Il y a Bercy, qui depuis des années multiplie les variantes sur l'avantage des baisses de charge concentrées sur les bas salaires, sur la base de maquettes théoriques ou d'exercices micro économétriques qui n'intègrent jamais les problèmes de productivité, de concurrence internationale ou d'attractivité du capital, autrement dit autant de problèmes qui fragilisent l'économie aujourd'hui.
Complice de cela des économistes de renom, des Pierre Cahuc, des Francis Kramarz, spécialistes des questions du travail et qui comme Bercy, à force d'aborder l'économie au microscope de leur spécialité, délaissent totalement les enjeux d'une économie ouverte.

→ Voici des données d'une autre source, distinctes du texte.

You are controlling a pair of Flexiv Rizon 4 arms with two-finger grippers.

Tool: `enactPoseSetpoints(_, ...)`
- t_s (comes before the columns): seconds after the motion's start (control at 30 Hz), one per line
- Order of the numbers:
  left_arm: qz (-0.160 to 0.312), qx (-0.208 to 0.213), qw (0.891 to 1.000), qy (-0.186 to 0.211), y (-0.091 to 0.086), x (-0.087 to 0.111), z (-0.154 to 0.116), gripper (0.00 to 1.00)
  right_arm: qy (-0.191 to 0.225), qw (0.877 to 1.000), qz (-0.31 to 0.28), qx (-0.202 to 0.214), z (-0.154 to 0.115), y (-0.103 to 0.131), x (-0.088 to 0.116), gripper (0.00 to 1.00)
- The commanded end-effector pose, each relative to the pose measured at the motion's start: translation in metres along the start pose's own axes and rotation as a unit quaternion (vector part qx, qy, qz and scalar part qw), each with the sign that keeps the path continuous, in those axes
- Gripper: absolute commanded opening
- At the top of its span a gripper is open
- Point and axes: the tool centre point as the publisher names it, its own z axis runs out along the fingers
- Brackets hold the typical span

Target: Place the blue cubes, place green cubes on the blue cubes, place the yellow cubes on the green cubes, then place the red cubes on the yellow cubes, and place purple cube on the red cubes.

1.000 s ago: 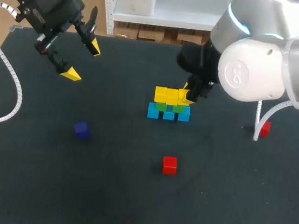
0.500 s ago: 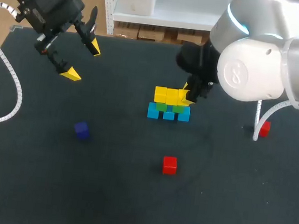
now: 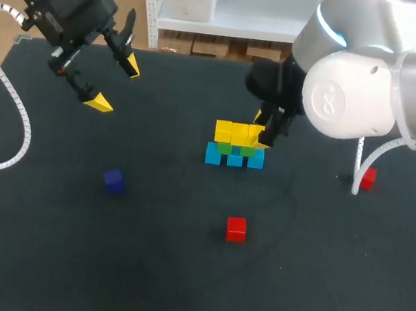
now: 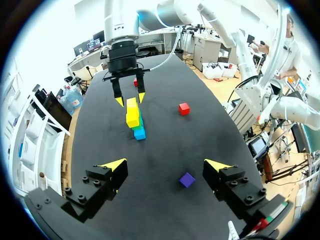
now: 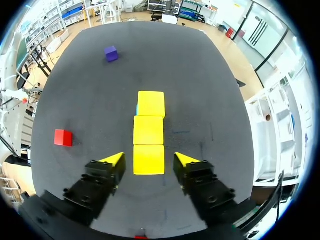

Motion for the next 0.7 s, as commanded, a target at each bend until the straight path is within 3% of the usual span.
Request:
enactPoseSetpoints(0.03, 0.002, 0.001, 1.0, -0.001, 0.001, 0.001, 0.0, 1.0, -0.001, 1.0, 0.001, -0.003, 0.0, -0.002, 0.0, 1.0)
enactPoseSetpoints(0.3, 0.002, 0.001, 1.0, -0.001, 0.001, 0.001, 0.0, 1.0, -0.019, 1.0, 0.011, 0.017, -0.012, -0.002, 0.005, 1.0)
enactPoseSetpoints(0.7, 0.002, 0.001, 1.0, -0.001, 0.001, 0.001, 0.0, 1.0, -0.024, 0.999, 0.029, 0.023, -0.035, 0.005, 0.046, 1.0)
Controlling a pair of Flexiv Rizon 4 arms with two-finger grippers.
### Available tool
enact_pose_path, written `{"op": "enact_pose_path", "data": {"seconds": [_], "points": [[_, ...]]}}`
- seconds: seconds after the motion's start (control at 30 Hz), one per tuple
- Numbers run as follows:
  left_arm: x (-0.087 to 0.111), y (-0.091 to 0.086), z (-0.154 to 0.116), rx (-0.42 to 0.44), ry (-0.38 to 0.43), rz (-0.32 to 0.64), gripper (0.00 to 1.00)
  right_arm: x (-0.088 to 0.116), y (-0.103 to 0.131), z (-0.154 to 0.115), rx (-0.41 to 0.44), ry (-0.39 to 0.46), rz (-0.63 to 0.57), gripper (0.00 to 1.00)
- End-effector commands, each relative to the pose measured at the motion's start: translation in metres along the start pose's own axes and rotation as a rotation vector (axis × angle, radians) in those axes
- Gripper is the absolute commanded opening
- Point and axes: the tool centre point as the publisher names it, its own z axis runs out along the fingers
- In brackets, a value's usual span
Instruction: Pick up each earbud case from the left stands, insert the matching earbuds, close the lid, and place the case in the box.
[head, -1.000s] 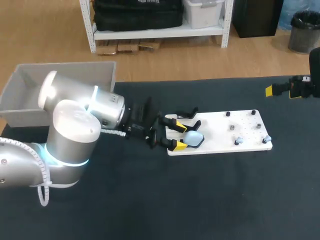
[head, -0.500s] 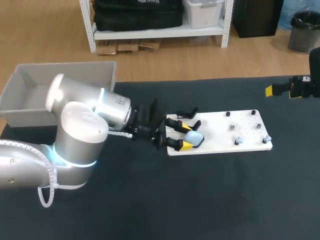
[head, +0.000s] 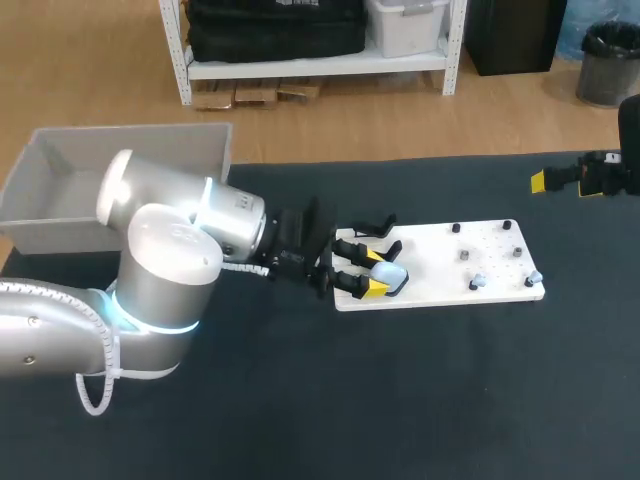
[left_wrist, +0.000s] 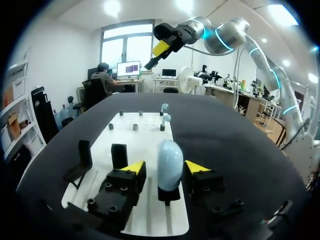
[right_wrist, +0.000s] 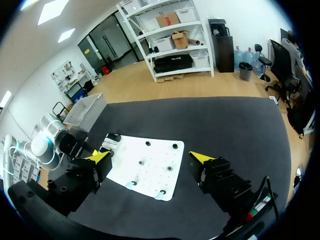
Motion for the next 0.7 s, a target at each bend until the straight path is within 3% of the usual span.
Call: {"op": "enact_pose_path", "data": {"seconds": [0.03,0.27,0.47,0.57,0.7], "points": [[0.0023,-0.0012,0.0010,0.001,0.000,0.003,0.48,0.0000,0.0000,0.0000,0.000,0.000,0.000,1.00],[0.0038,0.0016,0.0010,-0.008,0.001,0.001,0.52,0.0000,0.0000,0.0000,0.000,0.000,0.000,1.00],[0.0047,0.0001,0.0010,-0.005,0.005,0.001,0.47,0.0000,0.0000,0.0000,0.000,0.000,0.000,1.00],[0.0052,-0.0004,0.0012,-0.004,0.006,0.002,0.38,0.0000,0.0000,0.0000,0.000,0.000,0.000,1.00],[0.0052,-0.0007,0.0012,-0.003,0.004,0.002,0.15,0.0000,0.0000,0.0000,0.000,0.000,0.000,1.00]]}}
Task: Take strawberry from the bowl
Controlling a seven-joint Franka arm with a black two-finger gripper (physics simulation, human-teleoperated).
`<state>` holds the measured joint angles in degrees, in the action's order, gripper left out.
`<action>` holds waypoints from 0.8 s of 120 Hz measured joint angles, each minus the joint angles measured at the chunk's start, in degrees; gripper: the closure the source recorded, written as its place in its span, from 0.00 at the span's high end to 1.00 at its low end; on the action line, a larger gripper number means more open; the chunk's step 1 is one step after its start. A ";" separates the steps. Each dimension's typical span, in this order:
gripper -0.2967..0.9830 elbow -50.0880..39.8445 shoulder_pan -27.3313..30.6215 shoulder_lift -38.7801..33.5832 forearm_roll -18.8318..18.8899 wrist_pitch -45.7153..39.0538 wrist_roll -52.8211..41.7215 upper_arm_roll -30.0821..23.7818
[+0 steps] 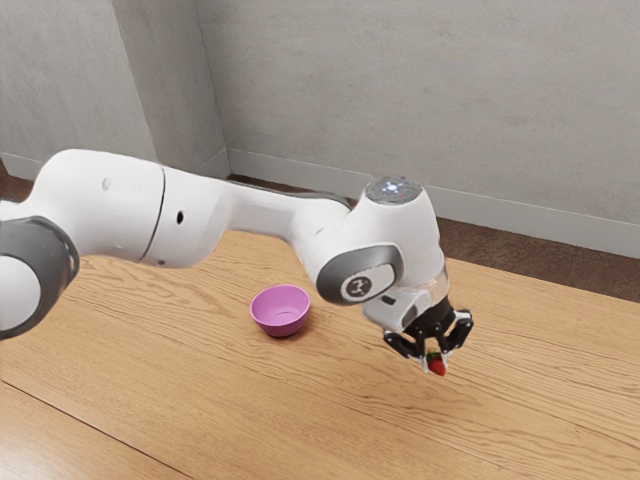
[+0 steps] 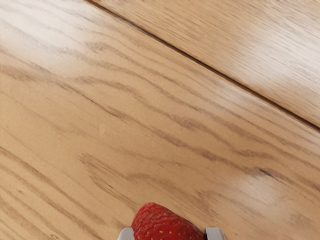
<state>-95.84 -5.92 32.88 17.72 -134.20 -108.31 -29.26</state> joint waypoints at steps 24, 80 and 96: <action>0.52 0.10 -0.66 0.40 0.63 -0.09 2.00 0.10; 0.74 -2.67 12.79 -28.63 -8.70 18.38 16.56 15.04; 0.75 1.80 19.95 -31.60 -12.41 31.31 27.33 18.96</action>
<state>-94.04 14.03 1.28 5.31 -102.90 -80.97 -10.30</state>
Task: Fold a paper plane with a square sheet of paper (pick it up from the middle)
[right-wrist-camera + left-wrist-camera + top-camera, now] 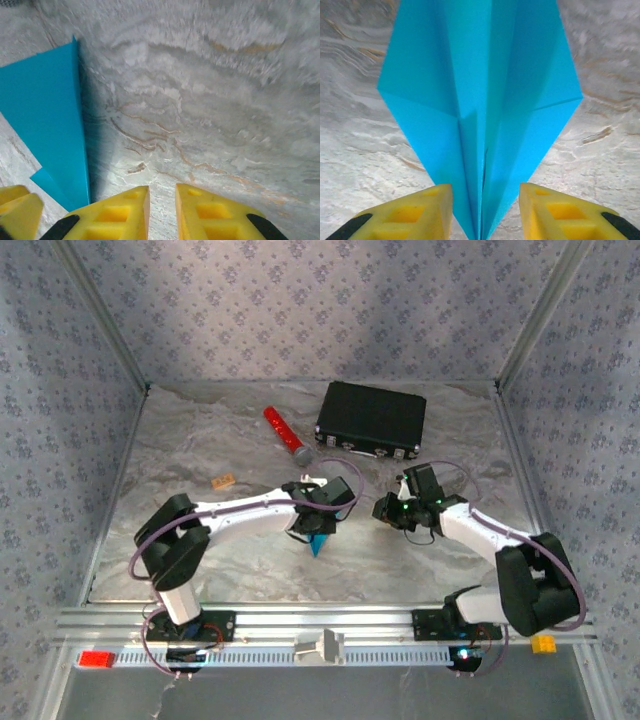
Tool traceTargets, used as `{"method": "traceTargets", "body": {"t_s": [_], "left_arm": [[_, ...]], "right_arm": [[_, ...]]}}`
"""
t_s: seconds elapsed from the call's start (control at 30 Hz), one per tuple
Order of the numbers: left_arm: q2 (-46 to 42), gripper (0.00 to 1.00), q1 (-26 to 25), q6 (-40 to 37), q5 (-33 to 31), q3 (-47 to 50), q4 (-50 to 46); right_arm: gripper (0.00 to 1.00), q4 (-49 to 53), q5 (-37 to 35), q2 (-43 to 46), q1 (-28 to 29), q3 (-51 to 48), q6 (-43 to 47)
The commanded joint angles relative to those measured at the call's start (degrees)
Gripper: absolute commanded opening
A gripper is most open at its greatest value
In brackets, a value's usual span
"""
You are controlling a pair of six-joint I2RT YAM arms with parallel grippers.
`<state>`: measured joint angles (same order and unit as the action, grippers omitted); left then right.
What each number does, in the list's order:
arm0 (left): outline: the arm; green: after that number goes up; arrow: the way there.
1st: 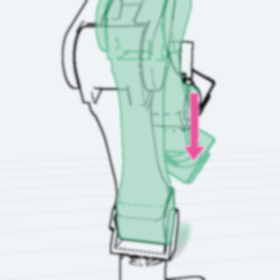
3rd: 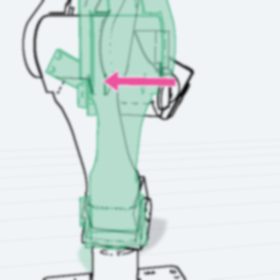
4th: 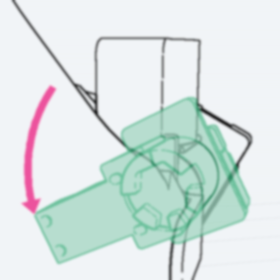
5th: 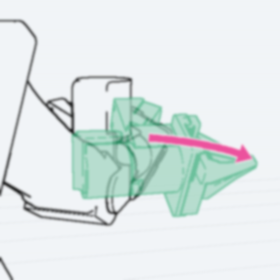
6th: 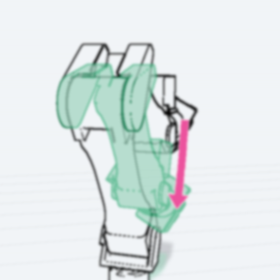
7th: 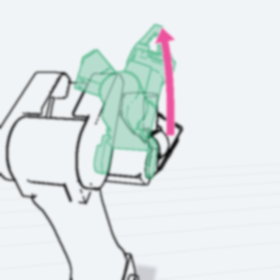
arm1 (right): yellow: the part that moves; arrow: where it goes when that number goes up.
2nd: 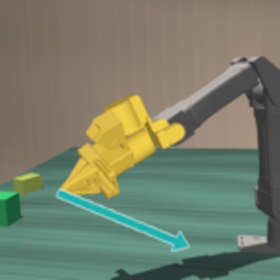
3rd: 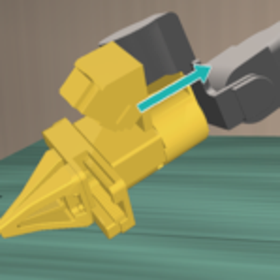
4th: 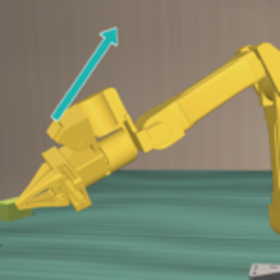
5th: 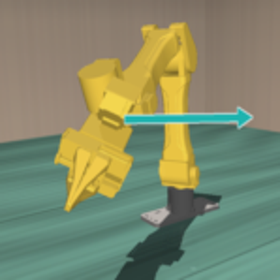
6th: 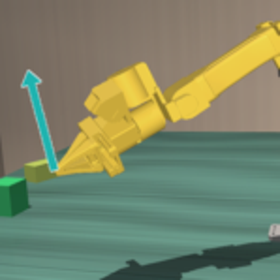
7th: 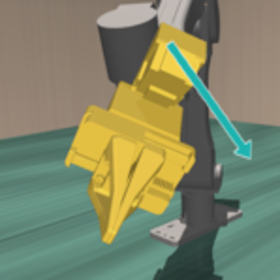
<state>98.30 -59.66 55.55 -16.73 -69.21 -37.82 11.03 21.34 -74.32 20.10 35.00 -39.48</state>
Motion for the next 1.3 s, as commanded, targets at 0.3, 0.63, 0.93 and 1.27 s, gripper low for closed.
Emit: {"method": "traceTargets", "body": {"t_s": [0.3,0.63,0.93,1.27], "left_arm": [[-30.01,0.78,16.36,-21.86,-19.58,21.95,14.82],[-36.03,0.99,45.61,-43.13,-19.54,37.69,37.38],[-22.91,1.0,52.93,-51.16,-11.42,44.44,66.03],[-9.99,1.0,59.35,-52.36,5.48,49.79,93.59]], "right_arm": [[0.68,-4.18,-48.91,15.35,-1.33,-0.35,21.5],[0.9,-36.85,-44.47,-3.74,-11.75,-7.79,39.53],[0.88,-59.83,-22.21,-11.29,-21.36,-14.62,42.46],[0.99,-56.93,-23.84,-12.93,-21.85,-12.48,41.07]]}}
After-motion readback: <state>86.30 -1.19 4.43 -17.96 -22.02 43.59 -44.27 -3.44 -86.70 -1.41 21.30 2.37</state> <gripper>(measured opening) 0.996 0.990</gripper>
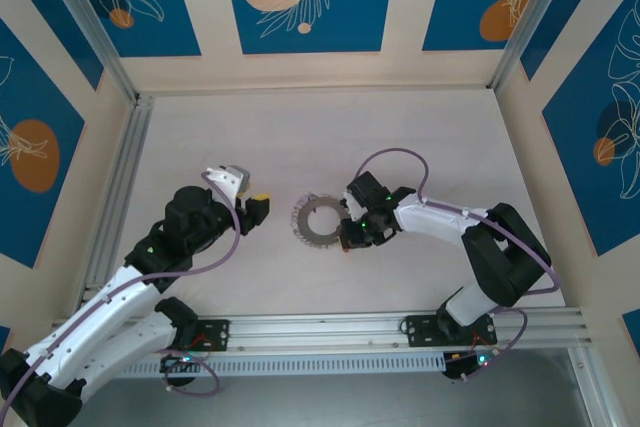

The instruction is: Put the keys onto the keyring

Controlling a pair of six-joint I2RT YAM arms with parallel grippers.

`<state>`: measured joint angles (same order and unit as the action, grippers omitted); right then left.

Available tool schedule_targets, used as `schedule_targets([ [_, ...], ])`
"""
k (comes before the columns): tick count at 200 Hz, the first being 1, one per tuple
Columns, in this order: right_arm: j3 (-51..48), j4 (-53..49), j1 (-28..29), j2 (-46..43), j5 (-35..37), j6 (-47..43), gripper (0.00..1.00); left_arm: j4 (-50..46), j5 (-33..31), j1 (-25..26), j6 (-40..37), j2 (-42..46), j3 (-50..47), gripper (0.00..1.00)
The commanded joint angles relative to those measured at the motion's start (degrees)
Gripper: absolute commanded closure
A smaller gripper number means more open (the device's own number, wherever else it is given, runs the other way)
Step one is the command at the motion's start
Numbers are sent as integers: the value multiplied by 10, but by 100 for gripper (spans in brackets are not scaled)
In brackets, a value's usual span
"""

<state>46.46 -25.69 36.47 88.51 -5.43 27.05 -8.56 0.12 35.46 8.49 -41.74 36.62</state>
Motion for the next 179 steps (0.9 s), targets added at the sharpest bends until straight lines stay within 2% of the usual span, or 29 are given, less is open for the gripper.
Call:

Complice encore de cela, le ministère de l'emploi, qui a raté de peu sa cible d'inversion de courbe du chômage pour avoir mal utilisé les leviers qui étaient à sa disposition, qui n'a pas su activer l'emploi aidé en délaissant le champ essentiel de l'alternance ou en pénalisant les services à la personne, et qui au lieu d'y remédier fait aujourd'hui un hold-hup sur la politique industrielle. Un premier échec que le ministère double maintenant d'un second.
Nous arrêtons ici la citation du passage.